Wochenplan des Fachbereichs Mathematik und Informatik
Christopher Deninger (WWU Münster): Topological spaces attached to systems of Diophantine equations. (Oberseminar Topologie)
Monday, 21.10.2019 14:00 im Raum SRZ 216
We attach some pretty gruesome topological spaces to systems of Diophantine equations. These spaces are equipped with an action of the multiplicative group of positive rational numbers and we discuss relations between the topology and the group action on the one hand and the arithmetic of the Diophantine equations on the other.
Oberseminar Differentialgeometrie: Elena Mäder-Baumdicker (Darmstadt): Willmore spheres are unstable
Monday, 21.10.2019 16:15 im Raum SR4
Abstract: I will explain what the Willmore Morse Index of unbranched Willmore spheres in Euclidean three-space is and how to compute it. A consequence of that computation is that all unbranched Willmore spheres are unstable (except for the round sphere). This talk is based on work with Jonas Hirsch.
Sahana Balasubramanya (Münster): Hyperbolic structures on groups. (Geometric Group Theory Seminar)
Wednesday, 23.10.2019 14:15 im Raum SRZ 216
For any group G, I will define the set of hyperbolic structures on G, denoted H(G), which consists of equivalence classes of (possibly infinite) generating sets of G such that the corresponding Cayley graph is hyperbolic. Alternatively, one can define hyperbolic structures in terms of cobounded G-actions on hyperbolic spaces. Of special interest is the subset AH(G) of H(G) , which consists of acylindrically hyperbolic structures on G, i.e. hyperbolic structures corresponding to acylindrical actions.
I will discuss basic properties of these posets such as cardinality, existence of extremal elements, results about hyperbolic structures induced from hyperbolically embedded subgroups of G and accessibility. Lastly I will talk about some recent work regarding quasi-parabolic structures.

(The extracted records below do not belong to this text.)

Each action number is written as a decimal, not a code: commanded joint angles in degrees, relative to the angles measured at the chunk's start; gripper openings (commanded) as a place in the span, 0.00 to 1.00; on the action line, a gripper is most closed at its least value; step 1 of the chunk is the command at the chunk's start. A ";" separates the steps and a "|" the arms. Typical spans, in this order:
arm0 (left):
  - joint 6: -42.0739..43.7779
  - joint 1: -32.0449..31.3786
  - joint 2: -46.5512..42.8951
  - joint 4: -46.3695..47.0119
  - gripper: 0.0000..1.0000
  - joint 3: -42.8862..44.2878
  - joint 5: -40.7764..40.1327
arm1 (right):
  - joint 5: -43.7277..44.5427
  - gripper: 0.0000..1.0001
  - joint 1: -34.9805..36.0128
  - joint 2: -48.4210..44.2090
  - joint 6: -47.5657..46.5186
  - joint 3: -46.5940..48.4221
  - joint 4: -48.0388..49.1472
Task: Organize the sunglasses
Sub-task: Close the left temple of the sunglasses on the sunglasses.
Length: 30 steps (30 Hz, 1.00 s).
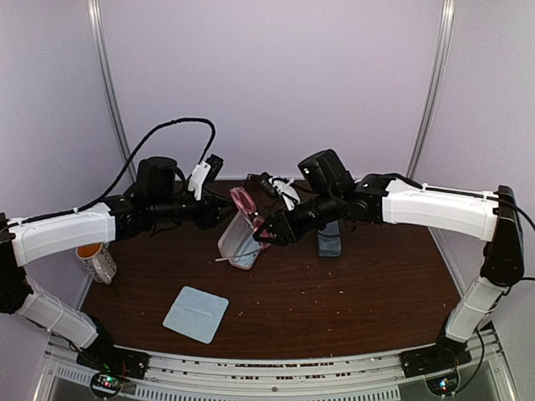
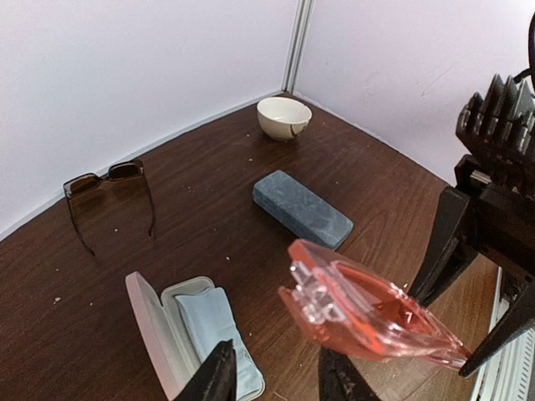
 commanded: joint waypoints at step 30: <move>-0.82 -0.39 -8.93 1.76 0.36 -6.78 -14.66 | 19.66 0.40 -7.82 -17.62 10.50 -3.33 10.11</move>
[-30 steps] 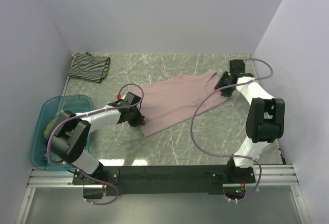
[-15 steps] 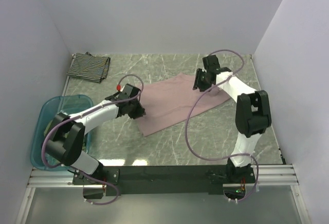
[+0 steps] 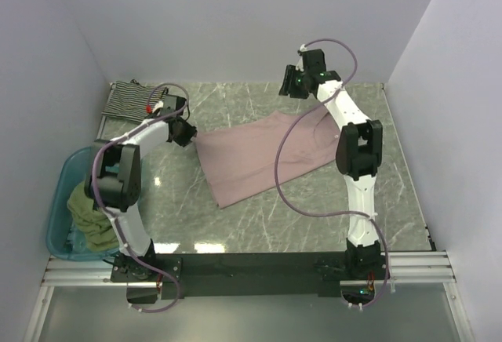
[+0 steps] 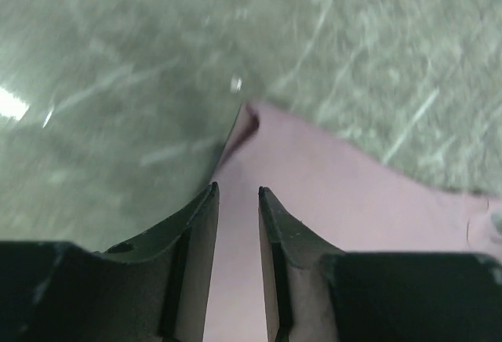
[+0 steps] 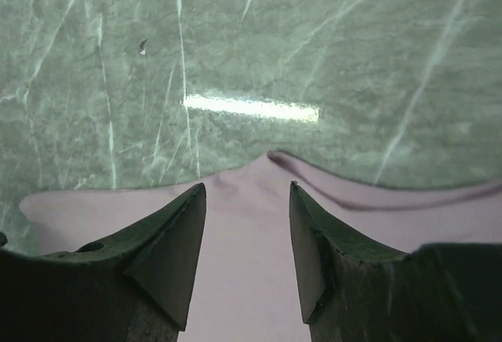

Pierre Touchard: Burden in exact sequences of abelian groups
Thursday, 24.10.2019 11:00 im Raum SR 1D
In model theory, the burden is a notion of dimension for NTP2 structures, which form a relatively tame class of first order structures. Chernikov and Simon (2016) consider exact sequences of abelian groups A -> B -> C, and modulo the hypothesis that B/nB is finite for all integers n, they prove a quantifier elimination result. Then, they compute the burden in a particular case: if the burden of A and burden of C are equal to 1, so is the burden of A->B->C. However, the condition of finite classes modulo n is restrictive. For
instance, it is known that abelian groups with finite classes modulo n are exactly the ones of burden 1 (Jahnke, Simon, Walsberg). Using a new quantifier elimination result of Aschenbrenner, Chernikov, Gehret and Ziegler, one can show in general that the burden of a pure exact sequence of abelian groups is given by the following formula: bdn(A->B->C) = max_n (bdn(A/nA) + bdn(nC)). I will present some examples and a sketch of the proof. I will also present some
applications of this result.
Kolloquium Wilhelm Killing: Prof. Dr. Marc Levine (Duisburg-Essen): GWGW theory
Thursday, 24.10.2019 16:30 im Raum M5
Abstract: We will describe recent work constructing refinements to the Grothendieck-Witt ring of a number of integer-valued invariants found in enumerative geometry and Gromov-Witten theory. This includes: Euler characteristics, Riemann-Hurwitz formulas, counts of lines on hypersurfaces and counts of rational curves on surfaces.